Task brief: Please copy out each line of the entries in which "trace" appears.

(Items from a dataset)
# # #

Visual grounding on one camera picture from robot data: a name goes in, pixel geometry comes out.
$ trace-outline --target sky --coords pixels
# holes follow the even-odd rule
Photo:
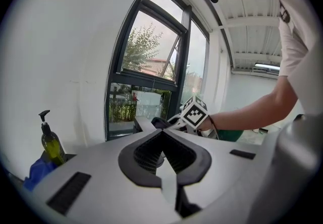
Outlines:
[[[182,9],[180,9],[174,2],[171,0],[151,0],[155,4],[162,7],[165,11],[171,14],[179,22],[182,21]],[[136,20],[133,24],[133,28],[148,27],[151,22],[155,26],[155,34],[163,32],[161,39],[159,40],[159,46],[156,49],[159,49],[158,54],[155,56],[156,59],[166,60],[169,52],[173,46],[173,43],[176,39],[176,33],[170,30],[168,27],[155,20],[154,18],[148,16],[143,12],[139,12]],[[191,38],[190,38],[190,47],[188,54],[188,64],[189,71],[196,72],[200,77],[203,76],[204,70],[204,59],[205,59],[205,46],[206,38],[199,30],[199,28],[192,22],[191,25]]]

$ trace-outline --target black window frame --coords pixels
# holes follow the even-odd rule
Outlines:
[[[172,15],[170,15],[163,8],[152,2],[151,0],[135,0],[132,7],[130,8],[121,30],[119,32],[118,39],[116,41],[111,66],[109,68],[109,77],[106,85],[106,96],[105,96],[105,139],[108,141],[109,138],[109,106],[110,106],[110,89],[112,83],[122,83],[128,85],[136,85],[147,88],[161,89],[171,91],[171,99],[168,109],[167,118],[179,113],[179,107],[181,104],[181,97],[183,93],[184,81],[186,76],[186,67],[190,46],[190,35],[191,35],[191,22],[192,20],[204,34],[207,42],[209,42],[209,33],[204,28],[200,20],[192,12],[191,5],[187,5],[182,0],[171,0],[177,6],[183,10],[182,22],[178,22]],[[128,38],[137,17],[138,12],[141,11],[154,19],[158,20],[172,31],[179,35],[179,49],[178,56],[176,59],[175,69],[176,79],[171,81],[162,77],[149,75],[146,73],[133,71],[129,69],[122,69],[122,62],[124,53],[126,50]],[[207,62],[208,51],[205,55],[205,62]]]

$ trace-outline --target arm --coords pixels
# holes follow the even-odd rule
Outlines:
[[[212,115],[219,130],[252,130],[274,124],[284,119],[297,102],[297,96],[287,80],[280,76],[272,93],[256,102],[231,112]],[[201,130],[211,129],[211,122],[206,119]]]

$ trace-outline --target soap bottle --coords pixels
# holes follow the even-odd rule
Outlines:
[[[45,115],[49,112],[50,110],[45,110],[39,114],[42,120],[41,129],[43,133],[41,143],[50,160],[59,166],[66,161],[66,155],[58,136],[50,130],[48,123],[45,122]]]

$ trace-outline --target fluorescent light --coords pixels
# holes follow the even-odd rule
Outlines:
[[[281,69],[279,66],[275,66],[275,65],[255,64],[255,66],[260,67],[260,68],[267,68],[267,69],[277,70],[277,71],[279,71]]]

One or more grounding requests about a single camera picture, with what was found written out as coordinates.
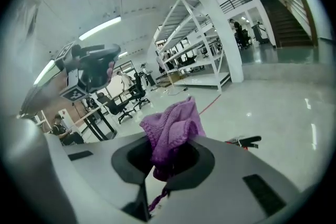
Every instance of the metal shelving rack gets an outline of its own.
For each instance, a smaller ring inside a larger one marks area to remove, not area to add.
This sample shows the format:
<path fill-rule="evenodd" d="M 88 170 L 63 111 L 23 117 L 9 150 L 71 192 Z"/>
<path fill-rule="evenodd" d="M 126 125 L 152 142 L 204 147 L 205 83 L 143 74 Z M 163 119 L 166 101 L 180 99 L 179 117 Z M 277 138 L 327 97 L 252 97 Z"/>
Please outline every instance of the metal shelving rack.
<path fill-rule="evenodd" d="M 222 85 L 227 82 L 230 78 L 228 72 L 220 72 L 224 50 L 218 55 L 212 54 L 210 46 L 216 44 L 215 39 L 218 38 L 217 35 L 204 35 L 204 31 L 201 27 L 205 21 L 210 20 L 208 16 L 201 14 L 196 7 L 200 4 L 199 0 L 176 0 L 175 4 L 171 7 L 168 15 L 166 16 L 159 33 L 157 34 L 154 42 L 166 40 L 164 46 L 158 50 L 159 58 L 163 63 L 164 69 L 168 75 L 168 78 L 172 85 L 204 85 L 204 86 L 217 86 L 219 91 L 222 91 Z M 181 40 L 186 38 L 192 31 L 198 30 L 201 40 L 189 44 L 183 50 L 179 51 L 177 54 L 173 55 L 167 60 L 163 60 L 162 53 L 168 49 L 175 47 Z M 196 61 L 195 63 L 181 67 L 174 70 L 167 70 L 165 63 L 172 61 L 188 51 L 197 49 L 205 45 L 208 53 L 208 58 L 202 61 Z M 211 65 L 214 73 L 213 74 L 201 74 L 195 76 L 189 76 L 179 81 L 173 82 L 170 75 L 172 72 L 182 71 L 188 68 L 194 68 L 198 66 Z"/>

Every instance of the railing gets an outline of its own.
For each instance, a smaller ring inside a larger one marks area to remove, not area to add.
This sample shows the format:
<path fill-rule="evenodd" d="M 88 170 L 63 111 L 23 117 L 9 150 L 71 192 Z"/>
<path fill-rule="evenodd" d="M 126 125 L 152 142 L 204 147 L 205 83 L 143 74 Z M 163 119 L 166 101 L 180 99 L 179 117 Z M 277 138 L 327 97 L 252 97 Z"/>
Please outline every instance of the railing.
<path fill-rule="evenodd" d="M 317 31 L 316 31 L 315 22 L 314 22 L 311 10 L 309 8 L 309 5 L 307 3 L 307 0 L 301 0 L 301 2 L 297 0 L 282 0 L 282 3 L 292 14 L 293 14 L 293 11 L 295 11 L 304 20 L 304 22 L 309 26 L 311 40 L 314 46 L 317 46 L 318 44 Z"/>
<path fill-rule="evenodd" d="M 220 5 L 220 8 L 222 9 L 223 13 L 228 13 L 229 11 L 242 6 L 248 2 L 250 2 L 252 0 L 228 0 L 226 2 L 224 2 L 223 4 Z M 204 26 L 208 25 L 211 21 L 207 20 L 204 23 L 201 24 L 201 28 L 203 28 Z"/>

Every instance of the purple knitted fabric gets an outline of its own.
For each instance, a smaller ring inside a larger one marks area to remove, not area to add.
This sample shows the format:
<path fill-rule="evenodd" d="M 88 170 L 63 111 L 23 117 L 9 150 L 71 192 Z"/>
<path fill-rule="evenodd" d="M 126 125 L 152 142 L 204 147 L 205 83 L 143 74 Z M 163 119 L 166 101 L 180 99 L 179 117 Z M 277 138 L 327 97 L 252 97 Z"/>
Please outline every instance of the purple knitted fabric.
<path fill-rule="evenodd" d="M 194 135 L 205 136 L 195 99 L 172 104 L 163 113 L 144 117 L 140 126 L 144 129 L 152 146 L 151 161 L 155 166 L 153 176 L 167 181 L 174 175 L 173 161 L 178 147 Z M 159 196 L 150 206 L 150 211 L 165 195 Z"/>

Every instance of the glossy floor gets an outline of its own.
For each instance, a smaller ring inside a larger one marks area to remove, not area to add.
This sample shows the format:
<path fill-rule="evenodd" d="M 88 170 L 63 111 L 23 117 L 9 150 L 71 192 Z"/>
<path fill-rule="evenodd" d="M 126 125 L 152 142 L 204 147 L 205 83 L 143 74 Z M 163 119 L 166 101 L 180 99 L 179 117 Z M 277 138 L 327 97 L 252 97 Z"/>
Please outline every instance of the glossy floor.
<path fill-rule="evenodd" d="M 318 48 L 285 47 L 274 49 L 271 44 L 250 46 L 240 52 L 243 63 L 317 63 Z"/>
<path fill-rule="evenodd" d="M 175 92 L 169 89 L 170 93 L 177 93 L 183 87 L 176 87 Z M 252 148 L 250 152 L 282 172 L 300 190 L 319 180 L 335 146 L 334 90 L 329 87 L 272 81 L 229 83 L 213 104 L 219 96 L 215 88 L 192 87 L 177 95 L 168 95 L 159 88 L 148 97 L 151 103 L 135 113 L 133 119 L 119 125 L 115 116 L 107 118 L 118 130 L 117 137 L 138 133 L 145 115 L 162 112 L 189 95 L 196 99 L 208 137 L 225 141 L 260 135 L 259 149 Z M 99 126 L 108 131 L 104 123 Z M 84 137 L 88 142 L 97 141 L 89 131 Z M 164 183 L 152 176 L 147 181 L 151 202 Z"/>

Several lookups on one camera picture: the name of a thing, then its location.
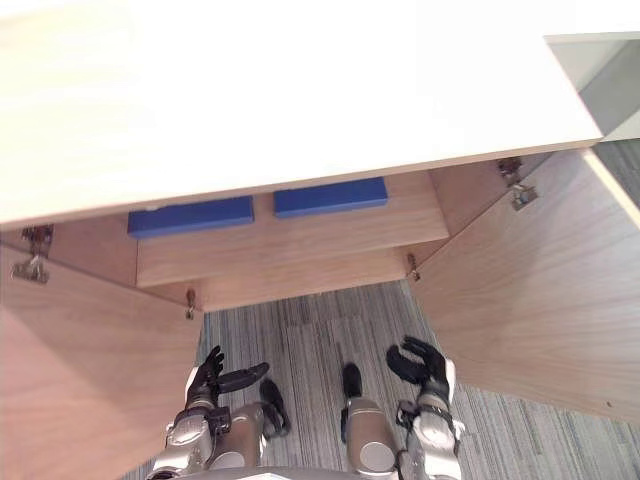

# # #

Output below:
$ trace-outline --target sky --coords pixels
$ trace-outline --target black window frame --coords pixels
$ trace-outline --target arm --coords pixels
$ trace-outline --target soap bottle --coords pixels
$ trace-outline --target fluorescent light --coords pixels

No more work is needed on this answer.